Try it: Print the data that follows exactly, leaving nothing out.
==== Data below ====
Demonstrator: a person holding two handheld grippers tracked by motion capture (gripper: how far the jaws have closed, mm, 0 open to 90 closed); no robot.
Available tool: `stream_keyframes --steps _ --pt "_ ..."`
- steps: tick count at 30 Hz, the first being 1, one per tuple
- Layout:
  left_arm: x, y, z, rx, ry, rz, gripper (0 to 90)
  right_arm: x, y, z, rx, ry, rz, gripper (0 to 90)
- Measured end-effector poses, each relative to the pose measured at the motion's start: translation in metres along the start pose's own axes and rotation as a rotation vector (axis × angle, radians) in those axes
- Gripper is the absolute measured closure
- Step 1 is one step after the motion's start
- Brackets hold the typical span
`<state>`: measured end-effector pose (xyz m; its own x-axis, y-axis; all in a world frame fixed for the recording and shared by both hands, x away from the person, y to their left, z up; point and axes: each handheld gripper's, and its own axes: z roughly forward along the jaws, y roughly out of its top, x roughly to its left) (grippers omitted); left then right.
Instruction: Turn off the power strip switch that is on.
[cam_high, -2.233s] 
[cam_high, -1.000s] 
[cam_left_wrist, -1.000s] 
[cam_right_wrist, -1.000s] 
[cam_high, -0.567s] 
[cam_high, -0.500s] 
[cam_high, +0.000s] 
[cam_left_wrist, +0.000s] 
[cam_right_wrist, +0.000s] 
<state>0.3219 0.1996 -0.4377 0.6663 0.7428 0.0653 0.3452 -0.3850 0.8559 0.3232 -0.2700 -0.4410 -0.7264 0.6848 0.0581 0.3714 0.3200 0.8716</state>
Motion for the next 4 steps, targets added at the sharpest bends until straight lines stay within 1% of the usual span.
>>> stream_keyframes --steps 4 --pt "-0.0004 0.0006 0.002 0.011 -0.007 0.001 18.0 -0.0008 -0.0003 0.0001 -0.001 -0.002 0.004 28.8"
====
Response area:
Demonstrator: a person holding two handheld grippers tracked by motion capture (gripper: how far the jaws have closed, mm, 0 open to 90 closed); no robot.
Available tool: `stream_keyframes --steps _ --pt "_ ..."`
- steps: tick count at 30 Hz, the first being 1, one per tuple
- Layout:
  left_arm: x, y, z, rx, ry, rz, gripper (0 to 90)
  right_arm: x, y, z, rx, ry, rz, gripper (0 to 90)
- Measured end-effector poses, each relative to the pose measured at the motion's start: translation in metres along the start pose's own axes and rotation as a rotation vector (axis × angle, radians) in those axes
- Gripper is the absolute measured closure
- Step 1 is one step after the motion's start
- Brackets hold the typical span
`<state>`: measured end-effector pose (xyz m; its own x-axis, y-axis; all in a world frame fixed for the recording and shared by both hands, x away from the person, y to their left, z up; point and axes: each handheld gripper's, and its own axes: z roughly forward along the jaws, y roughly out of its top, x roughly to its left) (grippers omitted); left then right.
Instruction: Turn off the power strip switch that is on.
[cam_high, -2.233s] 
[cam_high, -1.000s] 
[cam_left_wrist, -1.000s] 
[cam_right_wrist, -1.000s] 
[cam_high, -0.567s] 
[cam_high, -0.500s] 
[cam_high, +0.000s] 
[cam_left_wrist, +0.000s] 
[cam_right_wrist, +0.000s] 
<state>0.3219 0.1996 -0.4377 0.6663 0.7428 0.0653 0.3452 -0.3850 0.8559 0.3232 -0.2700 -0.4410 -0.7264 0.6848 0.0581 0.3714 0.3200 0.8716</state>
Motion for the next 4 steps, targets added at the sharpest bends until straight lines stay within 1% of the usual span.
>>> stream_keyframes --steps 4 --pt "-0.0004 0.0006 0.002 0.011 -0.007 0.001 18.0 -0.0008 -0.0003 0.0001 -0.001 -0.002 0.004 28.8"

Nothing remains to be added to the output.